24. The American journal of tropical medicine and hygiene – Impact, Challenges, and Future Projections of Vaccine Trials in Africa

Olubukola T. Idoko et al.;

http://www.ajtmh.org/content/88/3/414.short?rss=1

There is a global effort to deploy new vaccines for disease control and eradication. However, these new vaccines must be tested in the settings in which they will be used. This necessity has required the conduct of many vaccine trials in Africa, where several infectious diseases with significant public health impact are prevalent. This review seeks to highlight the issues surrounding the conduct of clinical trials in resource-constrained settings and suggests some ways of circumventing them.

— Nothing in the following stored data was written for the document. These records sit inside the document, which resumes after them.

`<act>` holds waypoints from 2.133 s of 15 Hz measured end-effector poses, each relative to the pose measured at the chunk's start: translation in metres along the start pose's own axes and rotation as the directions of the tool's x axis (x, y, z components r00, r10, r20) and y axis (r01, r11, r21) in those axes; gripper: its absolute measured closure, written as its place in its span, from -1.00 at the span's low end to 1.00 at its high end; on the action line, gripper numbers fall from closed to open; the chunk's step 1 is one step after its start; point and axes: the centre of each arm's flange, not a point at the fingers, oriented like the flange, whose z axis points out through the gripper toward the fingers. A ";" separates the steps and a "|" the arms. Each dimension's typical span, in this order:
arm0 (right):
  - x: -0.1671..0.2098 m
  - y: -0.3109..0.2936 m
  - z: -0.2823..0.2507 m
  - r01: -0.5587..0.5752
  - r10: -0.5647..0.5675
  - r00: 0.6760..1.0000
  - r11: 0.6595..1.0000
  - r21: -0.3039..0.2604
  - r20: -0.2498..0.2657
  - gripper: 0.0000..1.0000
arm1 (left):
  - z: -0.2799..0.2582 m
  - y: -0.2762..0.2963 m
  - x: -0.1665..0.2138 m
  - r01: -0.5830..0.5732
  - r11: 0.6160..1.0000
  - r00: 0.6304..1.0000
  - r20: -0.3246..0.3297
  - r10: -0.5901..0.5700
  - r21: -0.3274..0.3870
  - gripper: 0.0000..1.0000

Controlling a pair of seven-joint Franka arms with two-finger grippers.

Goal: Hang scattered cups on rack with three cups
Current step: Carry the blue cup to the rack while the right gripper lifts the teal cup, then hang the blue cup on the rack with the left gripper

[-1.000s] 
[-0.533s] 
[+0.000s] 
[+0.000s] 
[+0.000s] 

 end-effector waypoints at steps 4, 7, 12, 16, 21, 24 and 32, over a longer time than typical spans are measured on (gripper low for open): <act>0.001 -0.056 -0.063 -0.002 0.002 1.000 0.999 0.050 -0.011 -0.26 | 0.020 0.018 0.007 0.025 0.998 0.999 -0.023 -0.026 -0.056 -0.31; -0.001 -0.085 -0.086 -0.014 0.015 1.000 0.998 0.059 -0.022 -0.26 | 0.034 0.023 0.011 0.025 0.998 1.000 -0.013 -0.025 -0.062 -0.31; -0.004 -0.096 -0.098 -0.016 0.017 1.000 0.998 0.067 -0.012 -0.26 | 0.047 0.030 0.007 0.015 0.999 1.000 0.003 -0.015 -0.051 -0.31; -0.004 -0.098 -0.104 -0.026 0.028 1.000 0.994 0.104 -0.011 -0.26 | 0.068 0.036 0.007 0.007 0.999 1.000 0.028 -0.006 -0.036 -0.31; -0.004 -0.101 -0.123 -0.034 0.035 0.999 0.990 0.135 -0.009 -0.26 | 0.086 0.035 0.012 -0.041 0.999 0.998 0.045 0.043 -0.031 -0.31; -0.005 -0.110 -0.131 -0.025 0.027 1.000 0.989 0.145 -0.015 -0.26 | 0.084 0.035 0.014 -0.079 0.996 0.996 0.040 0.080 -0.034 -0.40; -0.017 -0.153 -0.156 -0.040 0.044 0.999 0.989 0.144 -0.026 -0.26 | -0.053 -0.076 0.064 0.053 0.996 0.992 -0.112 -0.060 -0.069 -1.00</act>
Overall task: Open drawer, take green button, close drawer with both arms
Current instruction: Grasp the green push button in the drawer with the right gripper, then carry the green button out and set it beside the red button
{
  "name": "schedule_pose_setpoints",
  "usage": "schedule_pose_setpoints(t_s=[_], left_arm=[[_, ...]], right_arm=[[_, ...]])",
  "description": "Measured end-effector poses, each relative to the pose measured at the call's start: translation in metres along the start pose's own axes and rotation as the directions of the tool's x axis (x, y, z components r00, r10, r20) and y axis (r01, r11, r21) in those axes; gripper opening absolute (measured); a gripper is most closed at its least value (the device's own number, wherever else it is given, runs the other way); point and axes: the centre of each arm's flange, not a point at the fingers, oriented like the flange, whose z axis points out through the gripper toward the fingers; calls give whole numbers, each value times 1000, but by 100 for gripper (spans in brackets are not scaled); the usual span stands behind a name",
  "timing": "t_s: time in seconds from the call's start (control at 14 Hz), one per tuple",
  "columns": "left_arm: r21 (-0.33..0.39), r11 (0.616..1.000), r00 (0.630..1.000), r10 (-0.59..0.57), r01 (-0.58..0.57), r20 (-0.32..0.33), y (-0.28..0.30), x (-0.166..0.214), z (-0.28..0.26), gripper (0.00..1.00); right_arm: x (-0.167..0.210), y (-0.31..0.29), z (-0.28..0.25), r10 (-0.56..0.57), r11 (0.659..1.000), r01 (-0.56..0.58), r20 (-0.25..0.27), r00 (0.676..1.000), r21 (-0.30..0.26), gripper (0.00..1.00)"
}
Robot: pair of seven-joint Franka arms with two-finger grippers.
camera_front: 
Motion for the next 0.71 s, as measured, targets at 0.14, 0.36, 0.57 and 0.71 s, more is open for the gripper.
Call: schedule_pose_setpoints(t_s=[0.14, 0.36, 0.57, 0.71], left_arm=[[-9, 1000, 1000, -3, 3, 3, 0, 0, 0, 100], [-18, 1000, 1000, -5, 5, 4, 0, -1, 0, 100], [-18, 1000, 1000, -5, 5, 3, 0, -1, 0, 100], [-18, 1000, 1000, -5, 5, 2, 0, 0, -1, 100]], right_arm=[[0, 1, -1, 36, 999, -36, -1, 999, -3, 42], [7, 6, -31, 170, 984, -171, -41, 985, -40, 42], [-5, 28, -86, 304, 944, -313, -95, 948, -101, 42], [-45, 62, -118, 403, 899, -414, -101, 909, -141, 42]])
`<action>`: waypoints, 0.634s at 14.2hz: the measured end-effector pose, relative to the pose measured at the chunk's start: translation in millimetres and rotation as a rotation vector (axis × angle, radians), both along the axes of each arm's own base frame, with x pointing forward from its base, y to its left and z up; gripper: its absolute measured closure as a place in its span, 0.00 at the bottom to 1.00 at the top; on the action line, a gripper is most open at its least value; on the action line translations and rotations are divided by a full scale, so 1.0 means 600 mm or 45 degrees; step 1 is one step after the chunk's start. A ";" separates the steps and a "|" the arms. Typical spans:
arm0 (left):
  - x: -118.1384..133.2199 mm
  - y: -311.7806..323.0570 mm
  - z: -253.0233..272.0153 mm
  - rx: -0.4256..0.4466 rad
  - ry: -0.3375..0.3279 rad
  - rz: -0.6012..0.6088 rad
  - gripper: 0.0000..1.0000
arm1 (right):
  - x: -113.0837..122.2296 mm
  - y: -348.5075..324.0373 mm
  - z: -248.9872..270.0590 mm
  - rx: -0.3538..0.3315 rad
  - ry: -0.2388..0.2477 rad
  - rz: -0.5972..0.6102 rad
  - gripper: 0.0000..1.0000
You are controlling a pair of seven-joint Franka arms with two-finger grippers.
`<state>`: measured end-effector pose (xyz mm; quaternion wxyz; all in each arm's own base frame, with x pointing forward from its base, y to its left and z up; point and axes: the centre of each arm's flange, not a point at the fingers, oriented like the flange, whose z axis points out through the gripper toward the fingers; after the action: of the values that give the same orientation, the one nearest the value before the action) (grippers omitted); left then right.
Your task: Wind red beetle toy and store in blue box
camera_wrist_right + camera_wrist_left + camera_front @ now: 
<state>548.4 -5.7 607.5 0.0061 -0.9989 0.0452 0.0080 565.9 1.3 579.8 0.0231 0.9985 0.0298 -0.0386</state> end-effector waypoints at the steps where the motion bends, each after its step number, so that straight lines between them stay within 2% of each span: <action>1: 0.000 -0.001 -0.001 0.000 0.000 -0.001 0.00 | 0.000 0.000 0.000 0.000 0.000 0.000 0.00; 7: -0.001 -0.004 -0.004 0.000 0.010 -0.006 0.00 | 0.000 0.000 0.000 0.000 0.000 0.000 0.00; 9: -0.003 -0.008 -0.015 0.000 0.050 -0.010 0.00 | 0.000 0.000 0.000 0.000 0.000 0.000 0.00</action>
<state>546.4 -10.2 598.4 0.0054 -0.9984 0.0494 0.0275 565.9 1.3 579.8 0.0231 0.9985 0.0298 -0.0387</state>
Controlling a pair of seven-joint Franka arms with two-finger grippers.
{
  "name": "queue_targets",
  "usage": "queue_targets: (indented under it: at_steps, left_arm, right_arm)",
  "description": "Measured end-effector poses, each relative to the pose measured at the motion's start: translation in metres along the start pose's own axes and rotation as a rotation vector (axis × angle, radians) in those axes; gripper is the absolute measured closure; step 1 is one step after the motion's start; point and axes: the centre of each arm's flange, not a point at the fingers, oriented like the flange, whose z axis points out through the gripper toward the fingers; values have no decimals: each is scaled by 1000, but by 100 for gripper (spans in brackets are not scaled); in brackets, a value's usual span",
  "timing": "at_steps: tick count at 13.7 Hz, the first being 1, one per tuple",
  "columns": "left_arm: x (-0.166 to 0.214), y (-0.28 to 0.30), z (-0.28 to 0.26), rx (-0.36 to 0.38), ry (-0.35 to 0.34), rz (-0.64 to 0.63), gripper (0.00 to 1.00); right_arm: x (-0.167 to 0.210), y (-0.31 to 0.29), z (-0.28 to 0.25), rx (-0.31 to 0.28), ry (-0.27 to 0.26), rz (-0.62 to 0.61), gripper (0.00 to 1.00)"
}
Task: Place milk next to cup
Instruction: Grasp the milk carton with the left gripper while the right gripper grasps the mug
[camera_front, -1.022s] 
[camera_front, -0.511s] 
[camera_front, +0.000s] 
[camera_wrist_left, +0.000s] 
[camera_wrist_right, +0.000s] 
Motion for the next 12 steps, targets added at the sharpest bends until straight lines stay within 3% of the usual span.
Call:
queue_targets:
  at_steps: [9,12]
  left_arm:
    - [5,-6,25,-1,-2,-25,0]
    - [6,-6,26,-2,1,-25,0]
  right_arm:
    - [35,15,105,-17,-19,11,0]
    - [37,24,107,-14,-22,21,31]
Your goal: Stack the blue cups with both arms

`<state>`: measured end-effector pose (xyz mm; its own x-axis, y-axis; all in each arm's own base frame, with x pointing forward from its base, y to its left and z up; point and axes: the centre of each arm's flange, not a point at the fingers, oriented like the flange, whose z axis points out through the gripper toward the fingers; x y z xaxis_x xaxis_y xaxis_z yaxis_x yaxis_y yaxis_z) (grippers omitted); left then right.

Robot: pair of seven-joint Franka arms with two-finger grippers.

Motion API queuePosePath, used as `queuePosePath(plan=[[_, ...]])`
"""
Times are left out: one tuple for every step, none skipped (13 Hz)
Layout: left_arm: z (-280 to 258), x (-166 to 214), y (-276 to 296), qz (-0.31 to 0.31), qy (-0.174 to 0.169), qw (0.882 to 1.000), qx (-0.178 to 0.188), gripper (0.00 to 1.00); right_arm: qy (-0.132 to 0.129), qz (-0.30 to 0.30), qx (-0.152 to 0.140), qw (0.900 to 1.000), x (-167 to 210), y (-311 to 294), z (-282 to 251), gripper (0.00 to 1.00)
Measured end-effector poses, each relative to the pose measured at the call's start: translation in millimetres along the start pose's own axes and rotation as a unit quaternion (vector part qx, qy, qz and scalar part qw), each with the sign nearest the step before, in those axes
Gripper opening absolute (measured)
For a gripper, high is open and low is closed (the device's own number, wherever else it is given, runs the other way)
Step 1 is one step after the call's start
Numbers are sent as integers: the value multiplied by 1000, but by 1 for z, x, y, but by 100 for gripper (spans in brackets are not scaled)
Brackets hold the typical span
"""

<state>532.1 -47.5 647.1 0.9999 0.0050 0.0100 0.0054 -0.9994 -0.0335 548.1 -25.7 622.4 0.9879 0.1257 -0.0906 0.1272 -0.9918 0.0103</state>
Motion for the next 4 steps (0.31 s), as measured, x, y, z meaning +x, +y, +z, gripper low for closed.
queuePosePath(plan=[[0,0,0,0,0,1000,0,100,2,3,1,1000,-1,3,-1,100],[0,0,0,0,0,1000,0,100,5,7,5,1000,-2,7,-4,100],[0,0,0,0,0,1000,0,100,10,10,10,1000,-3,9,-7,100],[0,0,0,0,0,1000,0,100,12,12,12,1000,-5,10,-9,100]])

25. HP&P – new (March) issue

http://heapol.oxfordjournals.org/content/current

Check out for example the article on “10 best resources on … evidence-informed decision making”  (by Kaelan A Moat & John Lavis)

 

Miscellaneous

  • Jeffrey Sachs has his own opinion on sequestration.
  • Tony Blair examined advances made in health and development across Africa since the Gleneagles G8 meeting. “Today, the positive legacy of that summit is still being felt across Africa: aid was doubled and developing world debt dropped. … “when I look back at what we achieved in 2005, I believe the most important story is yet to be told.” He states, “Africa is on the move and if we keep going on the whole Gleneagles agenda — maintain aid but remembering governance and economic growth — the continent will be transformed. … If the last decade of development progress was defined by aid, the next will be defined by governance and growth.” And yes, as you know he intends to play in role in that, through his own organization, the Africa Governance Initiative.
  • Meanwhile preparations are beginning for the G8 summit – and Cameron already tweeted this week: #G8 will drive serious debate on tax evasion & avoidance. Tougher standards? Automatic information exchange? Let’s explore them.  (don’t know why they make such a fuss then about the EU bank staff bonus curbs)
  • A new CSIS  report calls for U.S. foreign aid to reorient itself around the private sector and make “broad-based economic growth” its organizing principle. “Private-sector-led, broad-based economic growth is the transformational force in development,” says the report, issued by the center’s Executive Council on Development.
  • China suffered some reputational setbacks in Africa, lately.
  • Finally, read Rick Rowden on the need to integrate fiscal and finance issues into a transformative post-2015 development agenda.